Hi,

I wanted to "rebirth" this as its own topic ...

Quote Originally Posted by robert

I haven't seen a damn shred of anything in the Soto worldview that addresses this need. Saying that a person can experience wonder in the world is great and all, but what about all the people out there who don't get to that point? If you don't believe in some sort of soul that continues beyond death, it means that you have to accept that a lot of people out there just lead sad lives and die.
This is the crux of the problem, isn't it? I personally am coming from a materialist/skeptical background and for a long time didn't want to hear anything about "afterlife" or "rebirth". But the more I learn about Buddhism, the more I see how such teachings are essential, for the reasons you describe. Whether we take them literally, devotionally, philosophically or figuratively is not so important. I also see that my resistance is a kind of intellectual bigotry, steeped in unexamined assumptions. There are plenty of reasons to doubt a purely materialist explanation for consciousness, whether or not things work exactly to the specifications laid out in ancient Buddhist sutras. You might find Douglas Hofstader' work interesting -- a rational, science-grounded, 21st century argument for the "soul". The choice, to paraphrase your own words, isn't between a) some ultra-literal, empircally testable, neuroscience-friendly view of these questions or b) nihilism.

Have you read Thurman's "Infinite Life"? What did you think of it?
...

Gassho, Rob
In my view, teachings of an "afterlife", or very mechanical view of "rebirth" or "reincarnation" (not the same thing, by the way), are not essential (to use your word) to Buddhist practice. That does not mean that there is no "afterlife" etc. (I'll drop you a postcard from the next life if there is one :wink: ), only that such a process is not essential.

Let me give an analogy:

Without resort to an afterlife, we can see through suffering in life via the lens of emptiness: ultimately, there is no one to suffer, no victim or victimizer by suffering. Think of this life as something of a stage play in which the actors on stage think it is all real (and it is, in a sense) but do not realize that they are acting, while some of us see it all from the perspective back stage ... where the cardboard scenery, lights and curtains are shown to be what they are. On stage, there is some comedy and much tragedy, and the play is one of greed, anger, jealously, violence and laughter, but it is all a bit of theatre. The actors do not know that they are acting (Stephanie? Hear me? :wink: ).
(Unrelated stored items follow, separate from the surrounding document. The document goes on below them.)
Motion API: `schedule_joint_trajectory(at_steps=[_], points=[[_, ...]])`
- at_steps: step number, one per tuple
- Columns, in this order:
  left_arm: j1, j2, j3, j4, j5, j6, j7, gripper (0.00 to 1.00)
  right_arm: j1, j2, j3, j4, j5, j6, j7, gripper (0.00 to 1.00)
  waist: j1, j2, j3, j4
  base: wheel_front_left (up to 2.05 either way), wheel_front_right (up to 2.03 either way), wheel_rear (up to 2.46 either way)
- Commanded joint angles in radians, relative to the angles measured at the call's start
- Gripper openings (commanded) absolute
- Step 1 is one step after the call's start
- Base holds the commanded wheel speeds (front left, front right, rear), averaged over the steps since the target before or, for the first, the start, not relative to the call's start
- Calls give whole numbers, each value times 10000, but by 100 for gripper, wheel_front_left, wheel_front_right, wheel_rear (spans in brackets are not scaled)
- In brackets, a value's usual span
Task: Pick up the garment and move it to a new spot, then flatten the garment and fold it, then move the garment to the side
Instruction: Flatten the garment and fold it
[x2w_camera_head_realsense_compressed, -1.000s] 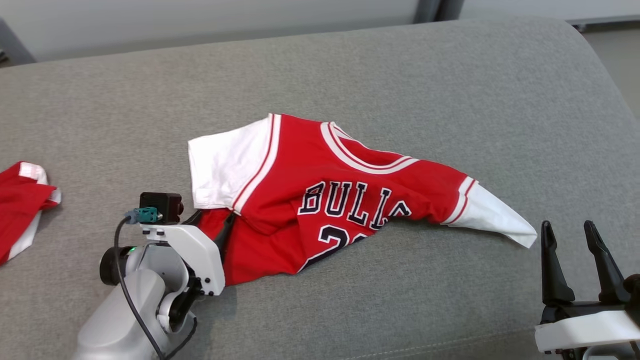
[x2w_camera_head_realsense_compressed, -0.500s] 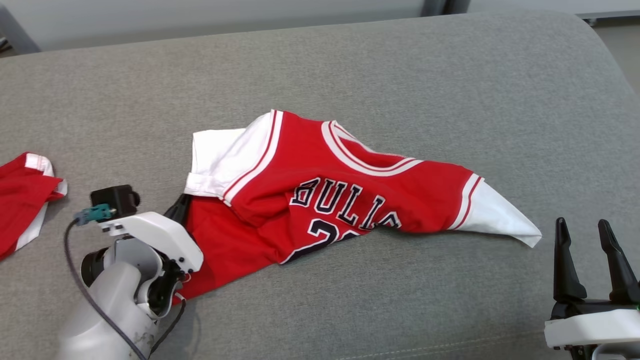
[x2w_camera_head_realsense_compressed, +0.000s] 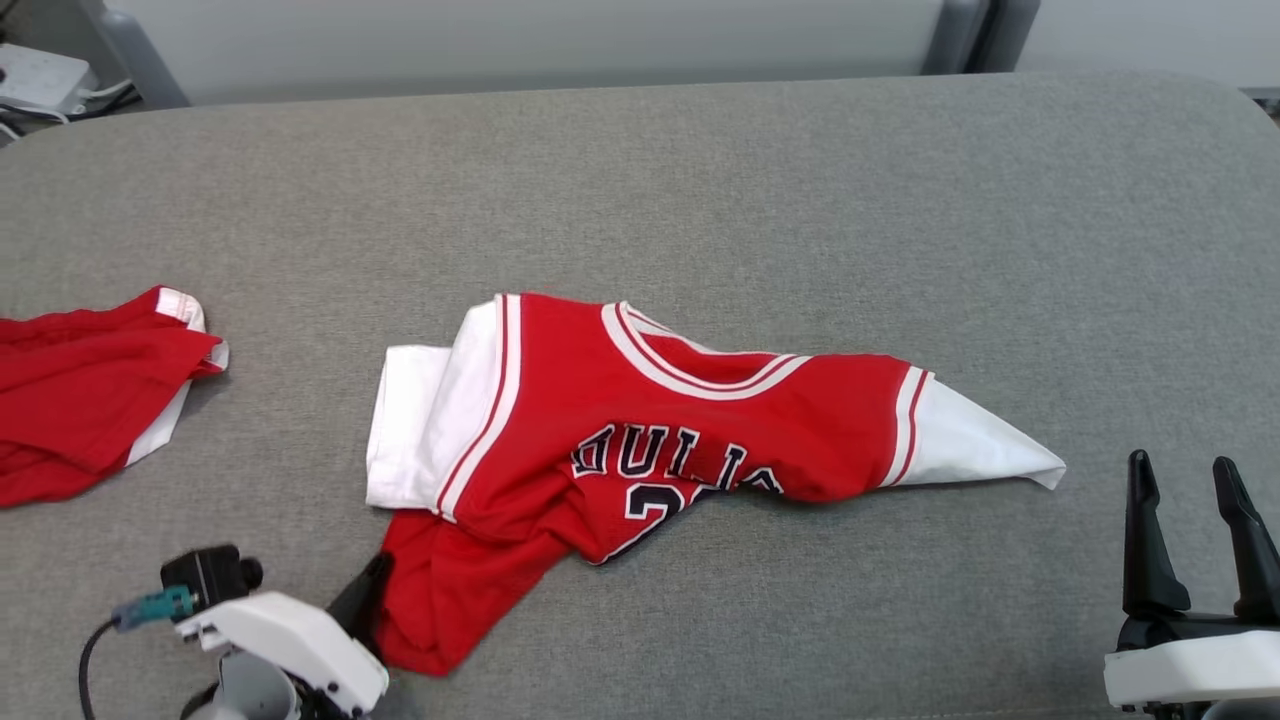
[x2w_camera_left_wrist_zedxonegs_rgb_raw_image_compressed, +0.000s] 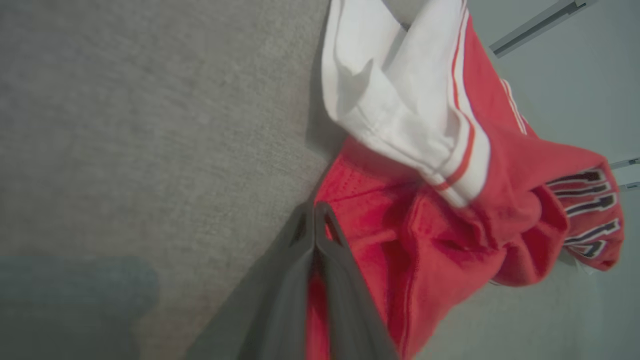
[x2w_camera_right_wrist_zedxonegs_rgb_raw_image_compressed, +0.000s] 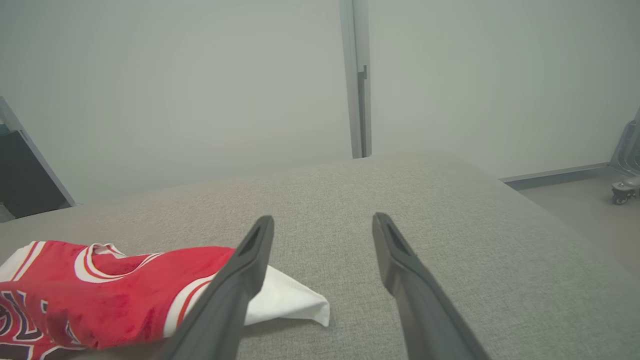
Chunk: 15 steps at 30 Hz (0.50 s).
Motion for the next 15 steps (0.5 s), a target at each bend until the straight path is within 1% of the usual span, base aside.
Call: schedule_joint_trajectory(at_steps=[1, 4, 7, 8, 9, 12, 15], points=[[257, 370, 376, -270, -112, 122, 75, 0, -57, -149, 213, -305, 44, -2, 14, 100, 0, -1, -79, 99, 0, 0, 0], [821, 529, 478, -1032, -257, 288, 165, 0, 3, -149, 153, -326, 74, -2, 44, 100, 0, -1, -142, 226, 0, 0, 0], [1100, 683, 441, -1682, -67, 495, 58, 0, 29, -149, 129, -356, 61, -2, 65, 100, 0, -1, -200, 339, 0, 0, 0], [1142, 708, 417, -1869, 43, 590, -25, 59, 22, -149, 153, -355, 57, -2, 80, 100, 0, -1, -215, 353, 0, 0, 0], [1162, 688, 434, -2056, 107, 679, -141, 100, 13, -149, 161, -352, 36, -2, 86, 100, 0, -1, -259, 375, 0, 0, 0], [1183, 760, 555, -2575, 434, 1027, -611, 100, -27, -149, 135, -379, -53, -2, 106, 100, 0, -1, -382, 373, 0, 0, 0], [1175, 997, 683, -3066, 1045, 1625, -1174, 100, -84, -149, 57, -458, -194, -2, 142, 100, 0, -1, -541, 350, 0, 0, 0]])
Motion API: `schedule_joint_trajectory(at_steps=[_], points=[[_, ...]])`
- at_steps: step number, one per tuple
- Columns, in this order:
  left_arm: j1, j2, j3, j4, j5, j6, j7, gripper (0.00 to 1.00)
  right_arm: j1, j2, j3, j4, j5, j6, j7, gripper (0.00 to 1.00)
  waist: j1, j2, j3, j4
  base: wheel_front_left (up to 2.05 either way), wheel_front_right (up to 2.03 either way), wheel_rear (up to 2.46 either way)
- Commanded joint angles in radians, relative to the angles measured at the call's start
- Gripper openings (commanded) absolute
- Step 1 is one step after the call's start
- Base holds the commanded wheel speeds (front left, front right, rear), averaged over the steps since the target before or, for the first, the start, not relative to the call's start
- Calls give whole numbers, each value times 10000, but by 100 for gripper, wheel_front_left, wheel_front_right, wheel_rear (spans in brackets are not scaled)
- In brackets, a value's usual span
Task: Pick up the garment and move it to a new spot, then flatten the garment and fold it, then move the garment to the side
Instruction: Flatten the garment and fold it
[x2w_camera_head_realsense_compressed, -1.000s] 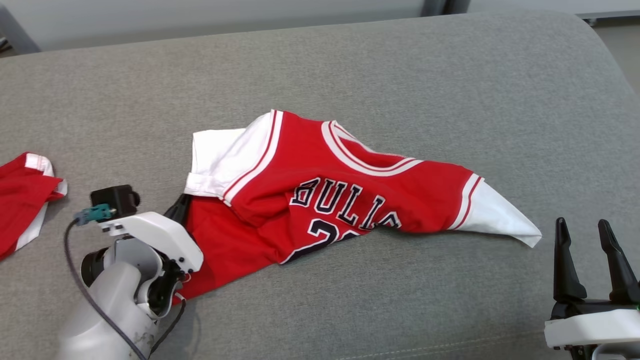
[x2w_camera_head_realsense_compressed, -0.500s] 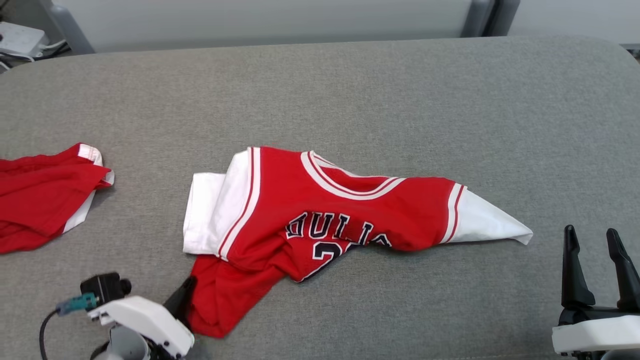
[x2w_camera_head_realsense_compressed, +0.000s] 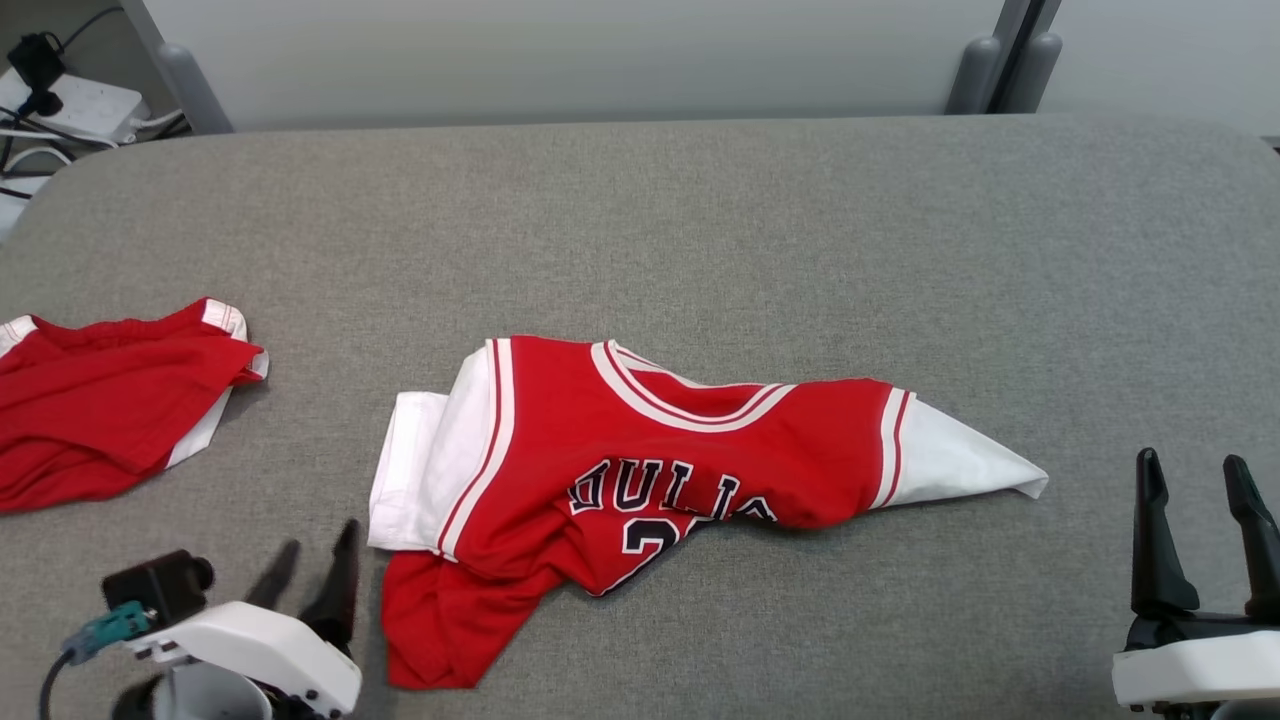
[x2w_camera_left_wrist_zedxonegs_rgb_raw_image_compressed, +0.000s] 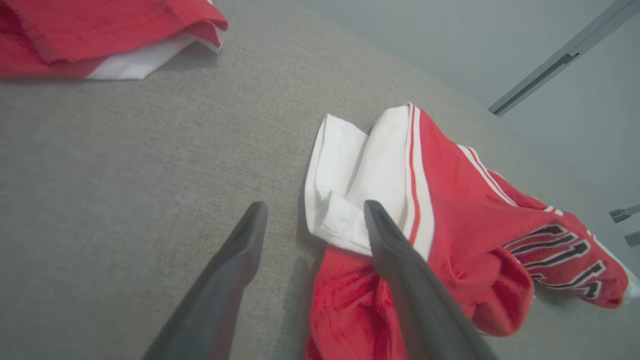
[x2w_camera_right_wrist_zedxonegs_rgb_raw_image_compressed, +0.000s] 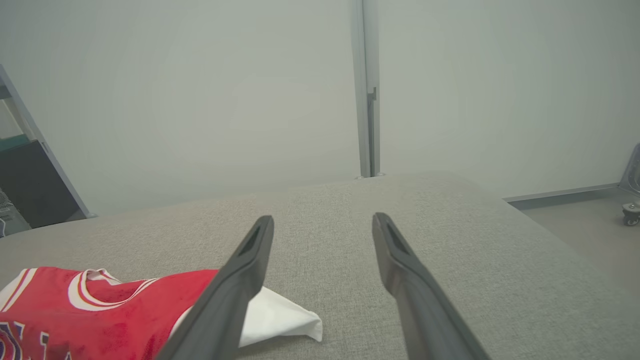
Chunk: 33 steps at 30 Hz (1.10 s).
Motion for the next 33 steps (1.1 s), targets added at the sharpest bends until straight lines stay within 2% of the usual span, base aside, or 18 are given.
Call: schedule_joint_trajectory(at_steps=[1, 7, 14, 19, 27, 33], points=[[-269, 421, 483, -427, 306, 267, -308, 100, -150, -149, 122, -336, -145, -2, 50, 100, 0, 0, -119, -6, 0, 0, 0], [-343, 1005, 631, -1705, 1864, 1636, -1359, 100, -343, -253, 224, -656, -752, -2, 197, 100, 0, 0, -422, 98, 0, 0, 0], [-111, 1734, 181, -3696, 3675, 3121, -1378, 100, -425, -723, 1146, -716, -1283, -2, 571, 100, 0, 0, -857, 397, 0, 0, 0], [486, 1927, -162, -4514, 4096, 3639, -987, 100, -20, -765, 1489, -613, -1391, -2, 685, 100, 0, 0, -1124, 478, 0, 0, 0], [1212, 1951, -514, -5109, 4277, 4072, -635, 100, 608, -648, 1702, -436, -1362, -2, 796, 100, 0, 0, -1443, 513, 0, 0, 0], [1455, 1889, -543, -5212, 4165, 4182, -565, 100, 830, -540, 1734, -337, -1303, -2, 831, 100, 0, 0, -1553, 579, 0, 0, 0]])
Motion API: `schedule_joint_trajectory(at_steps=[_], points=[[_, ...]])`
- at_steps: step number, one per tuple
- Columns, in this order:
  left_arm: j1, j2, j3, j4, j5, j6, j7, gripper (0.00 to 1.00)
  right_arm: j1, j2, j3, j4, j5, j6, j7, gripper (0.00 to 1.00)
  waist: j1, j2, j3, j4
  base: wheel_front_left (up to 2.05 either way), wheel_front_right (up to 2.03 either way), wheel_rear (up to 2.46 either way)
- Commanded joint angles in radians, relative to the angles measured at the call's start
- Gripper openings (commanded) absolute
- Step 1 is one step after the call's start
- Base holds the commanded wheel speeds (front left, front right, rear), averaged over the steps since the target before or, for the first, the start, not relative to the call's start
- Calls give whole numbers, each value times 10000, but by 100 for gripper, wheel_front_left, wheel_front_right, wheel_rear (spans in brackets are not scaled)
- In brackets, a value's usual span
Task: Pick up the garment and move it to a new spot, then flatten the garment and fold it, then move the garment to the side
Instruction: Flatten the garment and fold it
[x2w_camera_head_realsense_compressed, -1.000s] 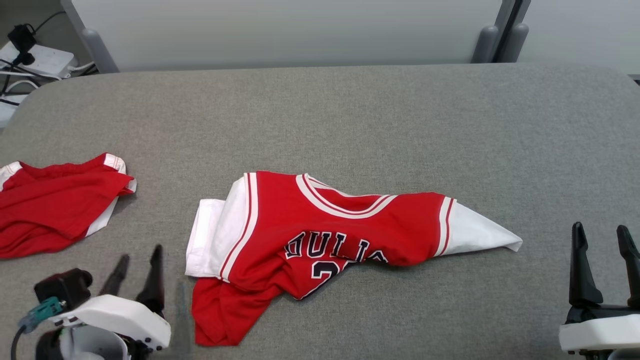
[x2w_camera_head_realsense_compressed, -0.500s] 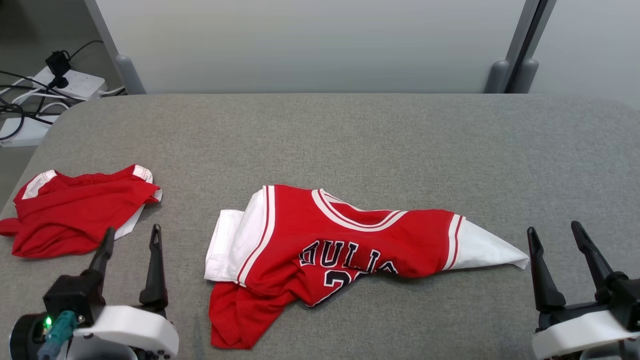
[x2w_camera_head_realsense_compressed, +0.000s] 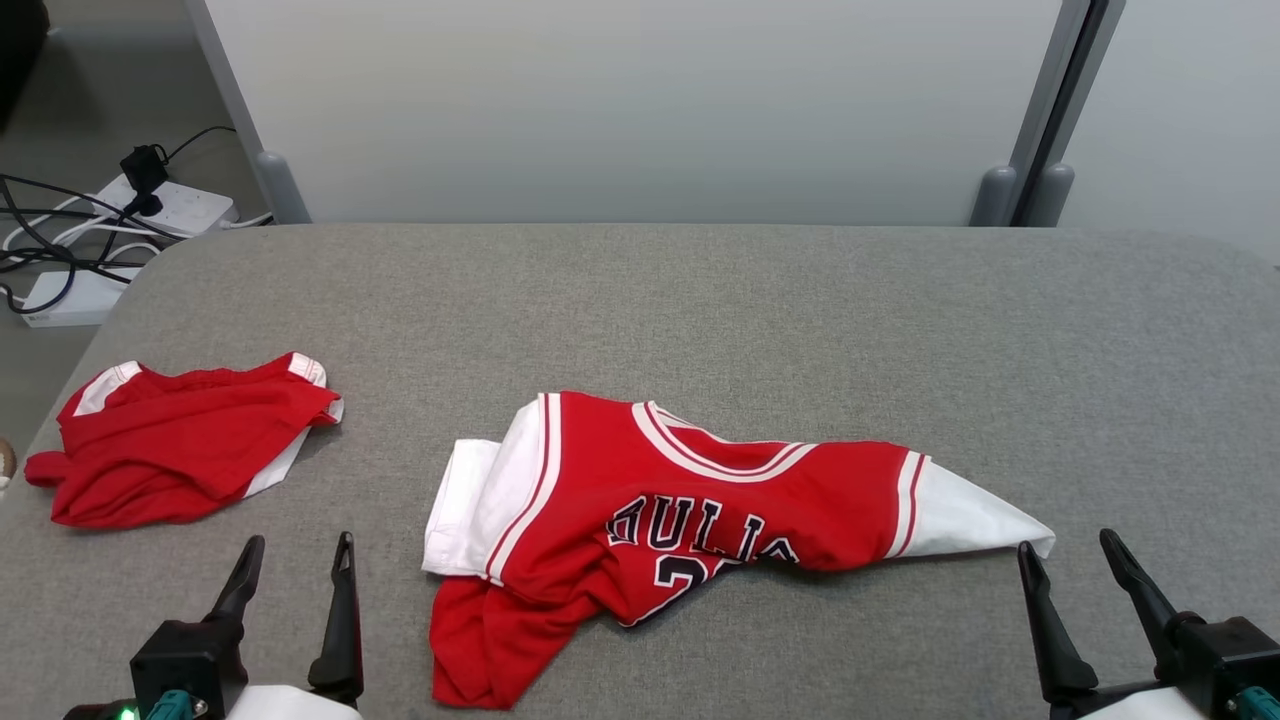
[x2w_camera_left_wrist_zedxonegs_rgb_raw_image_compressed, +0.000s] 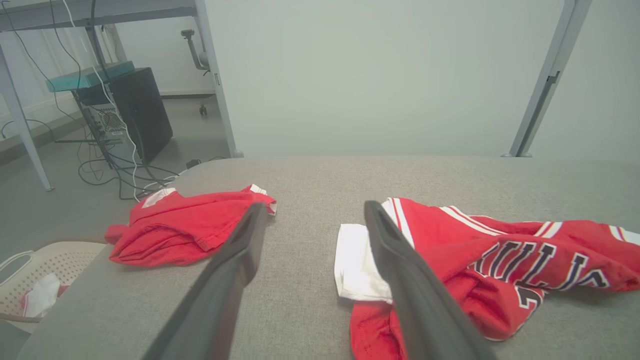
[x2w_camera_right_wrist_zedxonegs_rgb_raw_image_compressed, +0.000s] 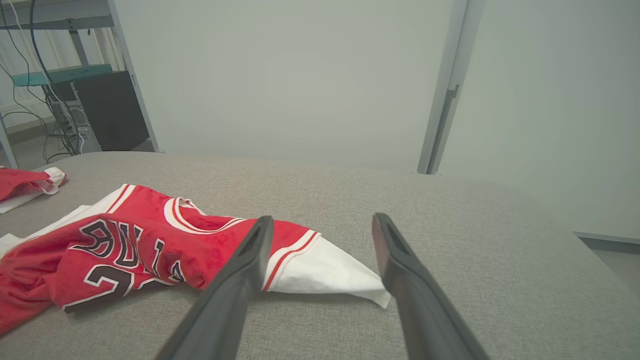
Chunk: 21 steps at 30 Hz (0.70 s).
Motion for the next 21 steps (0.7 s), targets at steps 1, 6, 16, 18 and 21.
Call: schedule_joint_trajectory(at_steps=[1, 6, 16, 18, 21], points=[[-341, 188, 409, -272, -76, 94, -18, 100, -155, -154, 225, -260, 14, -4, 12, 100, 0, -1, 3, 6, 0, 0, 0], [-405, 184, 382, -216, -99, 59, -5, 100, -217, -148, 224, -243, 34, -4, 5, 100, 0, -1, 47, 17, 0, 0, 0], [-485, 133, 365, -174, -138, 53, -49, 100, -350, -171, 167, -194, 44, -4, -41, 100, 0, -1, 87, 41, 0, 0, 0], [-508, 103, 369, -168, -173, 37, -69, 100, -410, -160, 190, -183, 93, -4, -36, 100, 0, -1, 96, 43, 0, 0, 0], [-593, 30, 385, -160, -224, -18, -157, 100, -768, -374, 344, -136, 225, -4, 55, 100, 0, -1, 177, 120, 0, 0, 0]])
(I do not want to get into, by the way, whether there is a playwright for this fiction ... or whether it is just some 'off-off-off Broadway', experimental "theatre of the absurd" in which we make it up as we go along, and the script is not written. In either case, it is just a story, and a play).

In emptiness (the "good" kind of emptiness, not the emptiness that is just empty), when the lights come up and the actors come to take their bows, all the "suffering" washes away.

So, no need for life after life during which, hopefully, the actors will get their "act together".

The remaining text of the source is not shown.